いつも通りの光景を目の当たりにし、思わず笑ってしまう。
「なんだかんだあるけどさ、三人でいれば楽しいだろ?」
ルシュが笑う。
「ありがとう。確かに三人でいると楽しい」
野菜スープにパンを浸して口に含む。素材を活かした優しい味が体に染み渡る。
私には、本当に困った時に頼れる二人。
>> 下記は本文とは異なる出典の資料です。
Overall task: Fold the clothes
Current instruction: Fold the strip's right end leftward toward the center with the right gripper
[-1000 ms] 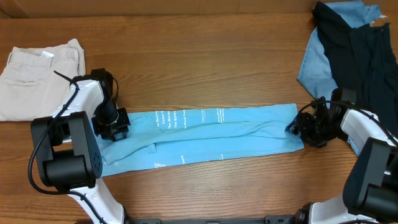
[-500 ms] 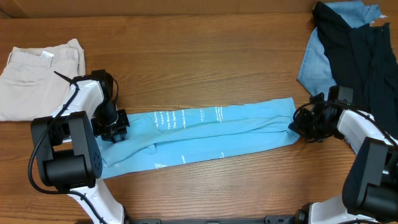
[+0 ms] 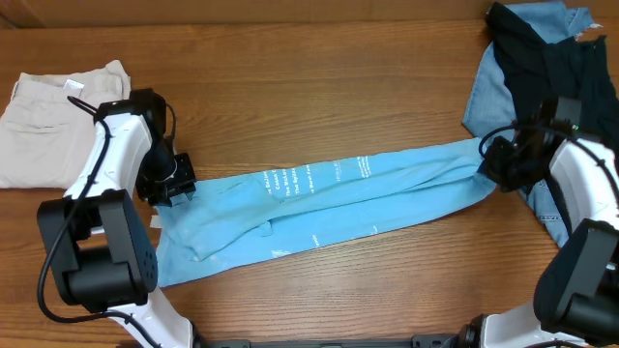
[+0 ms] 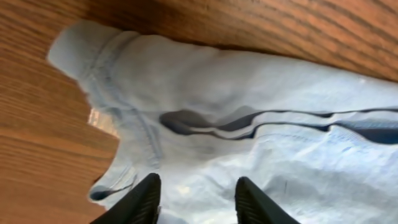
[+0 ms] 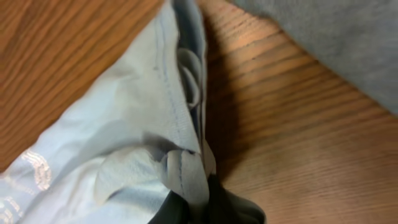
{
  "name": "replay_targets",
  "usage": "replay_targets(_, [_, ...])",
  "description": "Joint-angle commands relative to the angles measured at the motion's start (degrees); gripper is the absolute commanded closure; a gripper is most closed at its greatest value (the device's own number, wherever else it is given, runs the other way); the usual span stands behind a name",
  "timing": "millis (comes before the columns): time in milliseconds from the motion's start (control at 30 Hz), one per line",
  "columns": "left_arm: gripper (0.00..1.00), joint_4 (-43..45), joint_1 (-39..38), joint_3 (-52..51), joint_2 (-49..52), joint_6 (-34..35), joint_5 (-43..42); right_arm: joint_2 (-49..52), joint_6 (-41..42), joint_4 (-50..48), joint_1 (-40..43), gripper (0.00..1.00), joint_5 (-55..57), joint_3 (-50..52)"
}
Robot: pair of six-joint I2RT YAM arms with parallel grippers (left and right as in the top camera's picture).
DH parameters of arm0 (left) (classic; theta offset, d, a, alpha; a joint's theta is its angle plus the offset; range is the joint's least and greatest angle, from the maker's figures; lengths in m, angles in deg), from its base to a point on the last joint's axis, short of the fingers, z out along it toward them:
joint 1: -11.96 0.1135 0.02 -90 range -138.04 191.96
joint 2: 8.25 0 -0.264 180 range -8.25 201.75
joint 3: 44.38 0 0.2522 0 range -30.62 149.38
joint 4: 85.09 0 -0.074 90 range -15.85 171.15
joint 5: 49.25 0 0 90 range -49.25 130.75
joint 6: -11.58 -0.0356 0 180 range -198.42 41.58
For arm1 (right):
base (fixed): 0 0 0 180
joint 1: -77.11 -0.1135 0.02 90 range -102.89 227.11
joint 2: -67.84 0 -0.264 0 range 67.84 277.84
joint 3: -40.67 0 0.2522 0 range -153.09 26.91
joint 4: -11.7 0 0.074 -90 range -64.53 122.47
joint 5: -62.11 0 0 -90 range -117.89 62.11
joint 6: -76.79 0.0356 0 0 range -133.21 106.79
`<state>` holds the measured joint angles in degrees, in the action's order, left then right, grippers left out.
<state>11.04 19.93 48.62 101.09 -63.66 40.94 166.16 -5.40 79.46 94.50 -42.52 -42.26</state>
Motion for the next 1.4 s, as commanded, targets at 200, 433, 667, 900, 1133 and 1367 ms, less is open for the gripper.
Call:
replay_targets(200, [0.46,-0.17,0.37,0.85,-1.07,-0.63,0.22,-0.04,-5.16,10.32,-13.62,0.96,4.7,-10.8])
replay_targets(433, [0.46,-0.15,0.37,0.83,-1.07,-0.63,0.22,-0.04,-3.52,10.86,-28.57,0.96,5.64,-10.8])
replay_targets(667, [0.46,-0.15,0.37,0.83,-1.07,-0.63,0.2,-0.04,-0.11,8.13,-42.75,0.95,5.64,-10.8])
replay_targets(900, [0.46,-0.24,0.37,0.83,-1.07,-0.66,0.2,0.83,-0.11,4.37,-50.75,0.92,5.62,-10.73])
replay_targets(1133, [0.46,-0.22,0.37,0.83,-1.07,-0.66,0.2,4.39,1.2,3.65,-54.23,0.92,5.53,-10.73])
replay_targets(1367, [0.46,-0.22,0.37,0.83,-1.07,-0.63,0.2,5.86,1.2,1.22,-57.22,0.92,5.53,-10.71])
クロエとルシュがいる。
(ほんと、大好き)
二人の親友の存在は、私をこの世に留めるに値する存在で間違いない。
「そう言えばさ、アシェルから連絡は?」
トマトスパゲティをフォークに巻き付けながら、クロエがさりげなくたずねてきた。
「まだ、何もなし」
パンをちぎりながら答える。
「でも、体調は元通りになったって話だけど」
「らしいよね。クラウディア様の最後の記憶。それはアシェルの発明品、ええと」
「シナプスレコーダー」
おぼろげなクロエにすかさず補足しておく。
「そう、それがないと、見られないんでしょ?」
彼女の言葉に頷く。
「でも、今はお姉様のことより、私の勝手で巻き込んで、さらには犯罪者予備軍にしちゃったアシェルに申し訳なくて、どん底な気分」
親友を前に、本音をさらけ出す。
「でも二人とも、未成年だってことが考慮されて、正当防衛が認められたんだろ?」
「出かける時は、親の保護観察付きだけどね」
思い出して、またもや暗い気持ちになる。
アシェルがキャメロン王国の治安官に、そして私が名のある地主の息子に魔法を使った件についての判決はついている。
ルシュの言う通り、無罪放免となった。
(だからって、何もなかったことにはならないし)
私は実家の面々を思い出し、ため息をつく。
「今まで私を叱ることで、エーテルを回復してるんじゃない?ってくらいだった家族が、不気味なくらい私に甘いの。気持ち悪いんだけど」
「あら、叱られないなら、いいことじゃない。月光舞踏会用のドレスを作ってもらえるチャンスだと思えばいいのよ」
クロエがケロリとした表情で告げた。